Information provided →
★ ★ ★ ★ ★

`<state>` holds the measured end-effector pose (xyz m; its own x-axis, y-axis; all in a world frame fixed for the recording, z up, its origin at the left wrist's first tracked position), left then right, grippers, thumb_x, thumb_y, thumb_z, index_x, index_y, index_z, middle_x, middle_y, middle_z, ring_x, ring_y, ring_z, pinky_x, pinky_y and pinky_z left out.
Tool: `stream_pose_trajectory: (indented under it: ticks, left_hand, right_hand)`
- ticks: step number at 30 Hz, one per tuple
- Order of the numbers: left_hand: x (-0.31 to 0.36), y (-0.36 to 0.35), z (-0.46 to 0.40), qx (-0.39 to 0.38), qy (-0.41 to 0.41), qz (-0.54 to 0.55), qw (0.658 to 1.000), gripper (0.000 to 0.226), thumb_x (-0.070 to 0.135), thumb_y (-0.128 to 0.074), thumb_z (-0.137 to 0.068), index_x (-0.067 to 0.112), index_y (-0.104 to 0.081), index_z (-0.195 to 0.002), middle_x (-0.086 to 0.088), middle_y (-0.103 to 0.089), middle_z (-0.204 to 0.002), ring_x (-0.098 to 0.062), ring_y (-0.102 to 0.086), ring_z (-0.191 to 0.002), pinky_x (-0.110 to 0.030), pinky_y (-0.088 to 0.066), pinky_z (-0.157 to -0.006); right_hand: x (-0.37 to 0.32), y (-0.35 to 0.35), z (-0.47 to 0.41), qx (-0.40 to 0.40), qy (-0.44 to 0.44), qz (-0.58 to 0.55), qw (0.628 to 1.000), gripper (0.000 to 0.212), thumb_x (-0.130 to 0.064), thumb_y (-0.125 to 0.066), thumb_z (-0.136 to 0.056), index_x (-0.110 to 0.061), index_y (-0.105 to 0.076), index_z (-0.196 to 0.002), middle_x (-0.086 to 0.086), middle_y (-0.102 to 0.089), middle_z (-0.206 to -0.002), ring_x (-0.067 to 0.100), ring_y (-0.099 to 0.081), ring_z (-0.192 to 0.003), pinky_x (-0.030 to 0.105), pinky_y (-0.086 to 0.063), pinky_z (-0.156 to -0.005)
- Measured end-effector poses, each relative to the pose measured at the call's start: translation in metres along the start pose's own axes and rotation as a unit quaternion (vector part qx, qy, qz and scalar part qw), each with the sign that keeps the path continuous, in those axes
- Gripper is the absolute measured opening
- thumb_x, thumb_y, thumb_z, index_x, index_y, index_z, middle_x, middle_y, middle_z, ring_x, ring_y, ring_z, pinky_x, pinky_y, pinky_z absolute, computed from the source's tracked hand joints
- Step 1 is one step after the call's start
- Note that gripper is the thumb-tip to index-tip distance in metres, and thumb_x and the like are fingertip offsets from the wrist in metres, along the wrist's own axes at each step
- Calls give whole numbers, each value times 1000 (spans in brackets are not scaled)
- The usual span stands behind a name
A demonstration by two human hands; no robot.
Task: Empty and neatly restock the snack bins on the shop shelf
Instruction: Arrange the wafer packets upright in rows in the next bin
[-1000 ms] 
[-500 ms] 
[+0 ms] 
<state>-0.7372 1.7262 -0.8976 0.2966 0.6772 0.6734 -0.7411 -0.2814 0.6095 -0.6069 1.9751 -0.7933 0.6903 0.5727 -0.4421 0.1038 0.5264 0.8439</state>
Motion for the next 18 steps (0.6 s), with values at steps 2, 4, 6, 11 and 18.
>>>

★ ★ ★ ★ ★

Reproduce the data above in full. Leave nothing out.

`<state>` holds the measured end-effector pose (xyz m; its own x-axis, y-axis; all in a world frame fixed for the recording, z up, its origin at the left wrist's first tracked position), left then right, grippers, thumb_x, thumb_y, thumb_z, index_x, index_y, index_z, middle_x, middle_y, middle_z, ring_x, ring_y, ring_z, pinky_x, pinky_y and pinky_z left out.
Tool: `stream_pose_trajectory: (indented under it: ticks, left_hand, right_hand)`
- ticks: step number at 30 Hz, one per tuple
- Order of the numbers: left_hand: x (-0.31 to 0.36), y (-0.36 to 0.35), z (-0.46 to 0.40), qx (-0.39 to 0.38), qy (-0.41 to 0.41), qz (-0.54 to 0.55), qw (0.658 to 1.000), gripper (0.000 to 0.226), thumb_x (-0.070 to 0.135), thumb_y (-0.128 to 0.074), thumb_z (-0.137 to 0.068), index_x (-0.067 to 0.112), index_y (-0.104 to 0.081), index_z (-0.195 to 0.002), middle_x (-0.086 to 0.088), middle_y (-0.103 to 0.089), middle_z (-0.204 to 0.002), ring_x (-0.098 to 0.062), ring_y (-0.102 to 0.086), ring_z (-0.191 to 0.002), pinky_x (-0.110 to 0.030), pinky_y (-0.088 to 0.066), pinky_z (-0.157 to -0.006); right_hand: x (-0.37 to 0.32), y (-0.35 to 0.35), z (-0.47 to 0.41), qx (-0.40 to 0.40), qy (-0.44 to 0.44), qz (-0.58 to 0.55), qw (0.628 to 1.000), gripper (0.000 to 0.212), thumb_x (-0.130 to 0.064), thumb_y (-0.125 to 0.066), thumb_z (-0.136 to 0.056), index_x (-0.110 to 0.061), index_y (-0.105 to 0.076), index_z (-0.196 to 0.002), middle_x (-0.086 to 0.086), middle_y (-0.102 to 0.089), middle_z (-0.206 to -0.002), ring_x (-0.067 to 0.100), ring_y (-0.099 to 0.081), ring_z (-0.192 to 0.003), pinky_x (-0.030 to 0.105), pinky_y (-0.086 to 0.063), pinky_z (-0.156 to -0.005)
- Measured end-effector poses, each relative to the pose measured at the call's start: translation in metres along the start pose's own axes and rotation as a unit quaternion (vector part qx, qy, qz and scalar part qw), each with the sign that keeps the path continuous, in those axes
- Gripper is the absolute measured opening
- thumb_x, thumb_y, thumb_z, index_x, index_y, index_z, middle_x, middle_y, middle_z, ring_x, ring_y, ring_z, pinky_x, pinky_y, pinky_z absolute, computed from the source's tracked hand joints
- Step 1 is one step after the call's start
- Note that gripper is the thumb-tip to index-tip distance in metres, and thumb_x and the like are fingertip offsets from the wrist in metres, along the wrist's own axes at each step
- Calls give whole numbers, each value times 1000 (spans in brackets are not scaled)
- The usual span stands behind a name
A demonstration by two human hands; no robot.
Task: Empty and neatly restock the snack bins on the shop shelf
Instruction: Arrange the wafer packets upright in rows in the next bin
[-1000 ms] 
[-500 ms] 
[+0 ms] 
<state>-0.7372 1.7262 -0.8976 0.2966 0.6772 0.6734 -0.7411 -0.2814 0.6095 -0.6069 1.9751 -0.7933 0.6903 0.5727 -0.4421 0.1038 0.5264 0.8439</state>
Motion for the next 18 steps (0.6 s), with values at steps 2, 4, 6, 11 and 18.
>>>

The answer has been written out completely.